The effect on commodity prices


By remonetising gold into the monetary system of a large economic bloc, demand for gold will be increased. We saw the reverse of this effect on silver in the period 1875-1900. When most countries with a silver standard demonetised it in in favour of gold. In the late nineteenth century, its price relationship with gold moved from exchange ratios corresponding approximately to Sir Isaac Newton’s ratio of 15.5, to considerably higher levels through a collapse of the silver price. Today the ratio is over seventy. The reason for the relative collapse in silver was not hard to understand. The removal of its use as money (except as coin tokens) meant it was then priced for alternative uses. While industrial uses of silver over the years have changed, its value as an industrial metal was always considerably less than for its former use as money.

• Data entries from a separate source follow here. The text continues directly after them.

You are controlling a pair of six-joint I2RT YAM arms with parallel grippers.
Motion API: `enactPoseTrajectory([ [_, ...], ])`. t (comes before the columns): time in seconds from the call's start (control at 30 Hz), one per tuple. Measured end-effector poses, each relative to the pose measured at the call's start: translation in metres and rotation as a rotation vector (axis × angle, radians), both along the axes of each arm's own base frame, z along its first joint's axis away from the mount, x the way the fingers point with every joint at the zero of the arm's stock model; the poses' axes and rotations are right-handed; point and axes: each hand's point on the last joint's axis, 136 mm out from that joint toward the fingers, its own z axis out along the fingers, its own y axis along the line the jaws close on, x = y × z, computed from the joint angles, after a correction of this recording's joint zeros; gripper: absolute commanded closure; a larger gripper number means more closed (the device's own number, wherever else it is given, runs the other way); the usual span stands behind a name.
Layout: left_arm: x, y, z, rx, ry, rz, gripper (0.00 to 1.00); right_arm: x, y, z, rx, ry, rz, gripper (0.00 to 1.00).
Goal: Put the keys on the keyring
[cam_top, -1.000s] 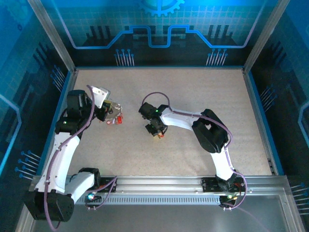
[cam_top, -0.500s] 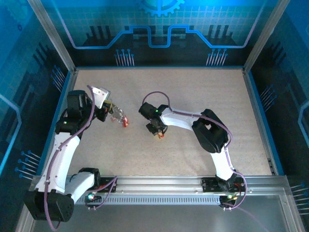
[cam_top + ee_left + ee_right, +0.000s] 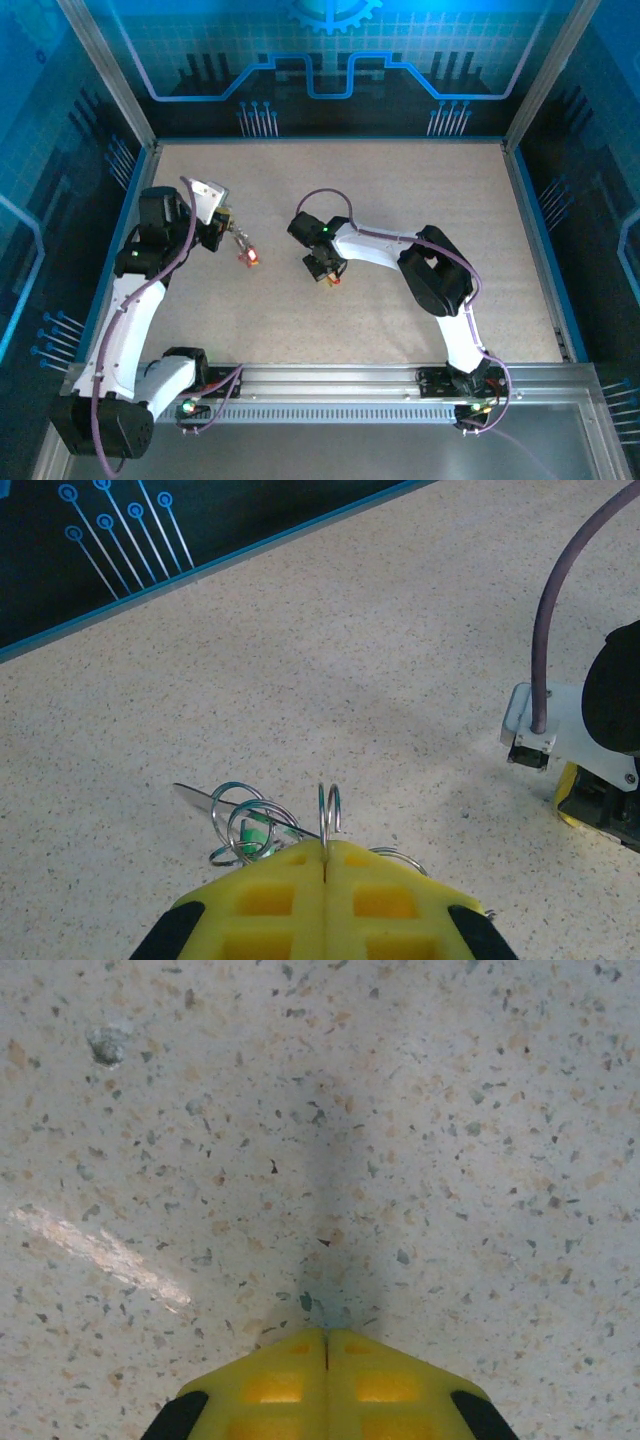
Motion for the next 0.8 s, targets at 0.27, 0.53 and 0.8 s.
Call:
enactPoseTrajectory([
  [0.27,-0.004,-0.01,0.003,-0.033,-0.005,-0.057,1.0,-0.009,-0.019,0.012,0.189,0.042,-0.028,1.0],
  [0.53,-0.014,-0.029,0.008,-0.064,-0.027,-0.16,1.0,0.003,-0.018,0.082,0.592,-0.04,0.081,1.0],
  [0.8,-0.033,-0.067,-0.01,-0.056,-0.008,-0.326,1.0,-0.011,0.006,0.138,0.846,-0.104,0.278,1.0],
])
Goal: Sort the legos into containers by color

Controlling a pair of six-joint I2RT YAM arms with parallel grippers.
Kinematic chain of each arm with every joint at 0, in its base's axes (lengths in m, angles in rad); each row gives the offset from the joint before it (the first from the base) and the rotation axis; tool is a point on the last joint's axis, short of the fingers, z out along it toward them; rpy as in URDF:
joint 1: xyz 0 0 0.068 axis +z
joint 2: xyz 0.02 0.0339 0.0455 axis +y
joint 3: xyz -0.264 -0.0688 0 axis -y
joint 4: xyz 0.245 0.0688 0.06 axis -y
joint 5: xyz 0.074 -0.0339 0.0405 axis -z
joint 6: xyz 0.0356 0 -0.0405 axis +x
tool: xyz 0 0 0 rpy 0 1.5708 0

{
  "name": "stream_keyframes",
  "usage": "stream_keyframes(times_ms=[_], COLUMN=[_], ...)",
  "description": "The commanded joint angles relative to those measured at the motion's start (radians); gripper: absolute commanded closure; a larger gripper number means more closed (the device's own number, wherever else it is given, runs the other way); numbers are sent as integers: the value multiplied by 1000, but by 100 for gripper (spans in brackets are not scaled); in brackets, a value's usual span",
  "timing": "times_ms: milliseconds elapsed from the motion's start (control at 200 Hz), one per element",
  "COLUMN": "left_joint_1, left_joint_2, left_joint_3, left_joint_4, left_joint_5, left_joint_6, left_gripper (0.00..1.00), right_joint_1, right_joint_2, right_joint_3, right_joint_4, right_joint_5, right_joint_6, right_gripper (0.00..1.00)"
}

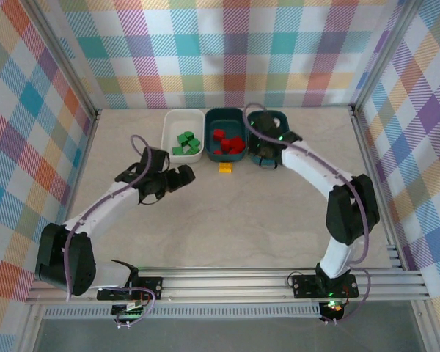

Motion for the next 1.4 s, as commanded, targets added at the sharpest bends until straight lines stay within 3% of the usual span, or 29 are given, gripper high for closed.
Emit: stream_keyframes(times_ms=[0, 150, 245, 325, 475, 585, 685, 800, 940, 1090, 1205, 1395], left_joint_1=[-91, -126, -126, -126, -123, -111, -85, -48, -15, -4, 3, 21], left_joint_2=[28, 23, -5, -29, -51, -71, -95, -132, -170, -202, -241, -262], left_joint_3=[-16, -14, 3, 13, 25, 11, -15, -52, -77, -107, -140, -156], left_joint_4=[62, 38, -10, -37, -68, -70, -68, -61, -68, -77, -68, -60], left_joint_5=[36, 15, -13, -42, -91, -141, -178, -205, -203, -189, -190, -174], left_joint_6=[-44, -41, -9, 11, 25, 13, -17, -55, -59, -48, -50, -39], left_gripper=[5, 1, 0, 0, 0, 0, 0, 0, 0, 0, 0, 0], right_joint_1=[-90, -134, -144, -145, -129, -53, 72, 195, 283, 305, 305, 298], right_joint_2=[160, 356, 396, 388, 214, 60, 12, 57, 199, 332, 389, 458], right_joint_3=[118, 356, 417, 444, 331, 156, 20, -61, 31, 170, 198, 252], right_joint_4=[-60, -191, -227, -239, -155, -42, 43, 122, 66, -51, -46, -37], right_joint_5=[-72, -98, -83, -62, 3, 39, 100, 160, 219, 237, 211, 205], right_joint_6=[-107, -148, -154, -169, -168, -145, -110, -30, 48, 132, 149, 124], right_gripper=[81, 78, 69, 45, 35, 30, 24, 15, 8, 4, 3, 16])
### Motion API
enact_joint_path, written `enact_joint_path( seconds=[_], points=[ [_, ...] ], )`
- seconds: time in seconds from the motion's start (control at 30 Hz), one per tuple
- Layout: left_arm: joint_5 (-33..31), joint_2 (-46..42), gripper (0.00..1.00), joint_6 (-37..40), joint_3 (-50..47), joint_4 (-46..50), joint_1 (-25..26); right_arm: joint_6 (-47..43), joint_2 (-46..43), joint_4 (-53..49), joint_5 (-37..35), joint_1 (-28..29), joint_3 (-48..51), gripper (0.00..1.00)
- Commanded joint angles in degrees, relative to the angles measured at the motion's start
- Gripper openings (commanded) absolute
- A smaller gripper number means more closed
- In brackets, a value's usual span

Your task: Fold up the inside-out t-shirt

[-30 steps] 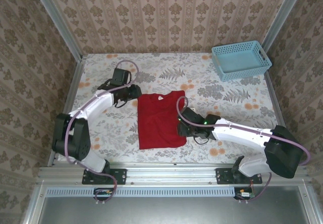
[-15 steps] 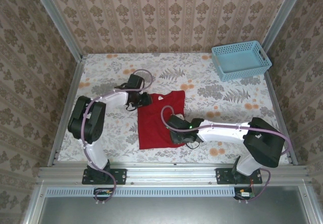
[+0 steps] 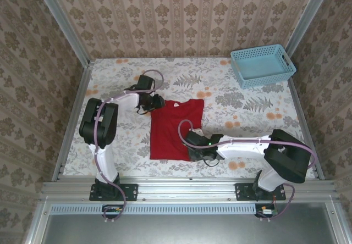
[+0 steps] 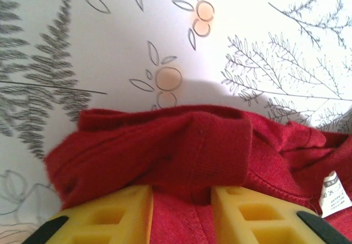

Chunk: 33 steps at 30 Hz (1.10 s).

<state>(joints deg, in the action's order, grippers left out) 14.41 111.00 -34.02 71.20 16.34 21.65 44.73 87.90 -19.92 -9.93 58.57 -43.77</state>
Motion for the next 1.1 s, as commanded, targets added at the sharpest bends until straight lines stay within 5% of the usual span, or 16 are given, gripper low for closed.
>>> enact_joint_path(
  seconds=[0.0, 0.2, 0.47, 0.77, 1.07],
  points=[
    [-2.3, -5.3, 0.38, 2.1, 1.8, 4.2, -0.1, -2.2, -3.5, -8.1, -1.2, -0.4, -2.1, 0.33],
    [-1.7, -10.4, 0.4, 1.9, 0.4, 3.6, 1.9, -8.4, -7.7, -5.7, 1.1, -10.4, -7.9, 0.44],
    [1.5, -4.6, 0.35, -0.2, 0.8, -0.2, 3.2, -13.1, 5.8, -1.8, 8.6, -22.6, -21.7, 0.44],
    [2.1, 2.3, 0.35, -1.5, 2.8, -3.1, 0.4, -12.6, 23.8, -2.0, 11.9, -29.4, -31.3, 0.44],
    [2.5, 3.5, 0.37, -1.7, 3.4, -3.0, -3.4, -14.7, 27.9, -1.4, 12.8, -33.2, -33.6, 0.44]
  ],
)
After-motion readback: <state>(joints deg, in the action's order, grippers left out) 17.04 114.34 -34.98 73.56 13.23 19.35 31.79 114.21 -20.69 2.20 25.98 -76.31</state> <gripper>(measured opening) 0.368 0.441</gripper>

Thus, it is with gold, demonetised from the financial system, but with an added twist. Under the cover of limited convertibility with the dollar, the dollar was continually debased following the ban on public ownership of gold under the Gold Reserve Act of 1934. Since the official price was raised to $35, the quantity of dollars and dollar credit has increased at a monthly compounding annualised rate of about 5%, until the last financial crisis, when that rate sharply accelerated to 12%, measured by the fiat money quantity. The monetary arrangements were set by the Roosevelt administration and then by the Bretton Woods Agreement. The objective was to permit the expansion of the quantity of dollars, while retaining the pricing stability of gold. The removal of gold from the monetary system after the Nixon shock in 1971 was the inevitable conclusion of this dishonest arrangement, following which the gold price naturally rose, measured in dollars. Today, gold is approximately $1200 in its current demonetised form.


There can be little doubt that the remonetisation of gold for the currencies of a significant portion of the world’s population will drive up the price of gold against the other currencies. This is the reason I recommended that a period should be permitted for the gold price to adjust, before the rate of exchange with is set, first the yuan and then roubles.

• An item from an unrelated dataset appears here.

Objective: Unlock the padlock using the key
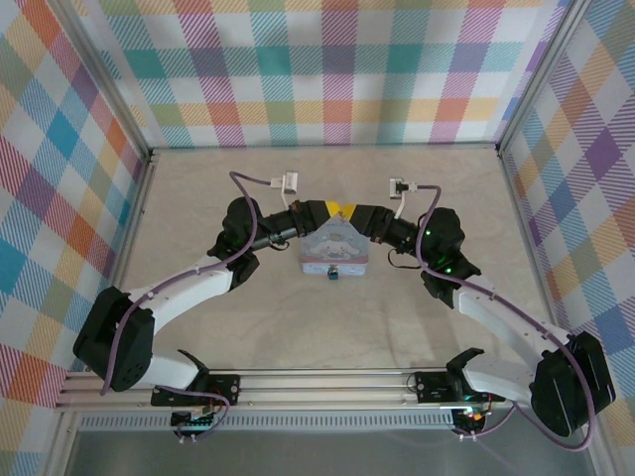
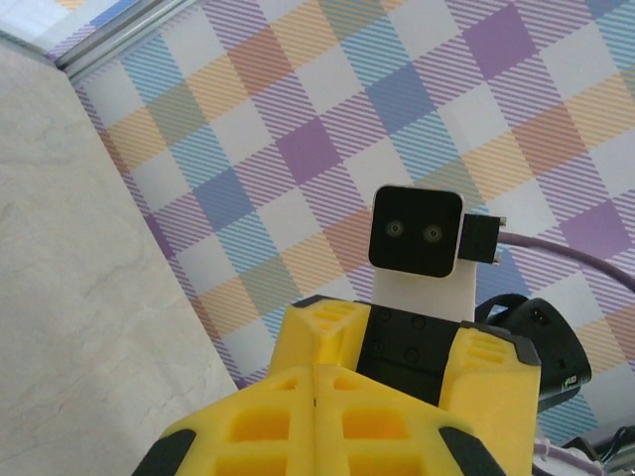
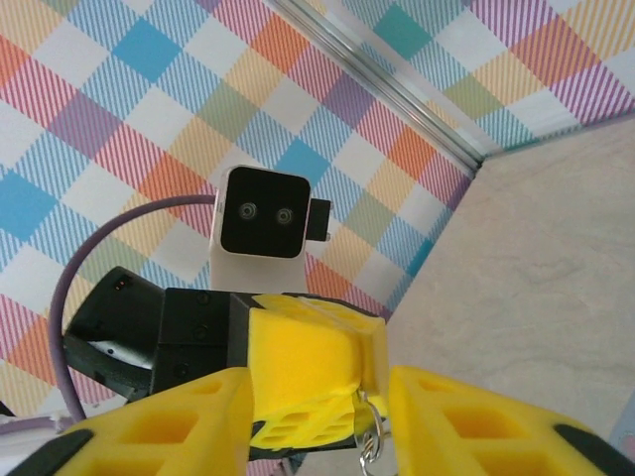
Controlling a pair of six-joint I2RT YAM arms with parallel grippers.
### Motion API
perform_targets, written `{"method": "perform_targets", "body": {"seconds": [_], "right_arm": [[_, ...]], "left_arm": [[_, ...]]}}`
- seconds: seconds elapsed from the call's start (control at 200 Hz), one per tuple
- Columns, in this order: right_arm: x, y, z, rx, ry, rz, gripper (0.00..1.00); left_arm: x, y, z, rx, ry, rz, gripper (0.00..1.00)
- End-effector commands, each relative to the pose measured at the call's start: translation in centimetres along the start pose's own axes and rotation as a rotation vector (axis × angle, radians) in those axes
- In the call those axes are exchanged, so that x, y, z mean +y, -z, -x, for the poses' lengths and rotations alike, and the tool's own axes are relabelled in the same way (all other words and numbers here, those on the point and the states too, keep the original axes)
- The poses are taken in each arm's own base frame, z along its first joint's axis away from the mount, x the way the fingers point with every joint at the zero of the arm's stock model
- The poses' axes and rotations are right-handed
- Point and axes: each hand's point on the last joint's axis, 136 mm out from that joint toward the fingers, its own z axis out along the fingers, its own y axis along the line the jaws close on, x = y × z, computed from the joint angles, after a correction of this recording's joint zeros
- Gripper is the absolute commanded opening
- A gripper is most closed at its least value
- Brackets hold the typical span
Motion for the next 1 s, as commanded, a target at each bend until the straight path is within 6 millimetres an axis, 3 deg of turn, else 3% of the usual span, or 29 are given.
{"method": "perform_targets", "body": {"seconds": [0.0, 0.695, 0.995], "right_arm": [[1.19, -0.25, 0.42, -0.017, 0.013, 0.05, 0.4], [0.77, -0.8, -0.2, 0.017, -0.007, 0.051, 0.23], [0.92, -0.23, -0.04, -0.003, -0.001, 0.044, 0.22]], "left_arm": [[-1.31, 0.12, 0.56, -0.043, -0.017, -0.044, 0.0], [-1.71, -0.5, 0.39, -0.039, -0.025, -0.064, 0.0], [-1.63, -0.17, 0.49, -0.055, -0.033, -0.055, 0.0]]}}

It is also important that China, in the first instance, announces it has sufficient gold for the standard to stick, so that it has no need to acquire further bullion from the markets. It is likely, however, that other central banks, particularly the Reserve Bank of India, will want to build their own gold reserves, rather than accept a gold-backed yuan as backing for the rupee. These are political, rather than economic, judgements. India has for some time tried to acquire as a national asset the physical gold held by its citizens and the Hindu temples, with little success. India’s requirements for gold to back its own currency in the SCO is too great to be satisfied at current prices through market purchases. Furthermore, other Asian central banks will also want to add to their gold reserves.

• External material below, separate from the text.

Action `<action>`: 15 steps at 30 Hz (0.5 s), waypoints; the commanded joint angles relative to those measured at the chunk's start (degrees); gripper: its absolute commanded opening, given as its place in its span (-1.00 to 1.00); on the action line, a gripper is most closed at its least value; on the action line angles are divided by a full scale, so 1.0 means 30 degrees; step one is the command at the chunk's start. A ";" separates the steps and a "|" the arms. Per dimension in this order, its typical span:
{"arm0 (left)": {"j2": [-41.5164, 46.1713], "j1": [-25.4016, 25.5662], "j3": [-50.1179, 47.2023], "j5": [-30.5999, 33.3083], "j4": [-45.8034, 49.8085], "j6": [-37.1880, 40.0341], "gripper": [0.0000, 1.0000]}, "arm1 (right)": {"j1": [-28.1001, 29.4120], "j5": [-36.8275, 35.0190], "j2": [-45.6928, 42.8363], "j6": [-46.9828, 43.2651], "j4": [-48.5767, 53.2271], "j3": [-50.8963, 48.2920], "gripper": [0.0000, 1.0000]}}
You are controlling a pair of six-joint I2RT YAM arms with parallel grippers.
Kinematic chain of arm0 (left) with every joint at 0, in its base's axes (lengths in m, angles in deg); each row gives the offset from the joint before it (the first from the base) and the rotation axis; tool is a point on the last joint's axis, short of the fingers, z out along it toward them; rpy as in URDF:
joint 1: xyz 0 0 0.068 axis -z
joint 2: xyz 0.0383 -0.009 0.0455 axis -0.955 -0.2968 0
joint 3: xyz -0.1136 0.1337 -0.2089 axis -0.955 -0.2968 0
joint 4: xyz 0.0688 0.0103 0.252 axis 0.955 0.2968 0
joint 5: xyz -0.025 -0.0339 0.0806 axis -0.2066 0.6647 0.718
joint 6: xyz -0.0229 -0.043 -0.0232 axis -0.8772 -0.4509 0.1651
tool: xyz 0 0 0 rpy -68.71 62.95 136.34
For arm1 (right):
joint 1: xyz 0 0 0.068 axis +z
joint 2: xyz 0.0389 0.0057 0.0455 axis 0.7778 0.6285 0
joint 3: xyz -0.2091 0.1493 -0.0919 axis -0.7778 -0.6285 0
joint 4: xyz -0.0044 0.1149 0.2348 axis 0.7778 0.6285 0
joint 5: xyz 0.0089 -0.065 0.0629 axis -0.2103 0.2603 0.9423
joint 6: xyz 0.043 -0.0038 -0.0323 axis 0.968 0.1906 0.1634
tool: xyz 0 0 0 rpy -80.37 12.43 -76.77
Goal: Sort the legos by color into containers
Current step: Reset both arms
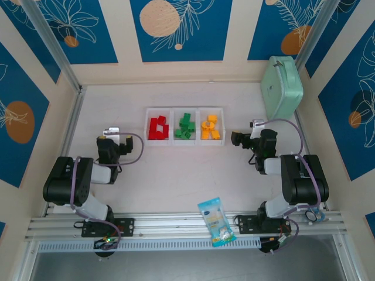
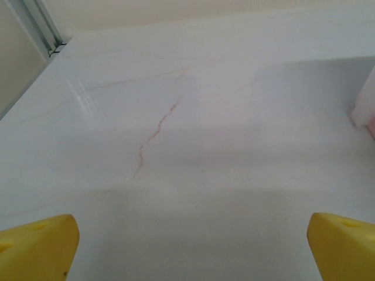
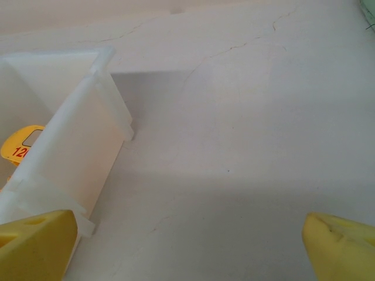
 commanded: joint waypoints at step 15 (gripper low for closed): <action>0.0036 -0.0064 0.0328 -0.0359 -0.0778 -0.0420 0.98 | -0.0033 -0.0023 -0.0085 -0.0257 -0.0019 0.0436 0.98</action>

We can conclude therefore that the remonetisation of gold will, with a high degree of certainty, lead to a substantial increase in the dollar price. On this basis alone, the dollar prices of energy and all industrial commodities will be heavily influenced by the decline of the dollar relative to gold. But there is a further consideration. The expansion of derivative markets since the 1980s has amounted to a synthetic supply of commodities generally, suppressing prices below where they would otherwise be without that synthetic supply. We are acutely aware of this effect in gold and silver, but it is not confined to these precious metals.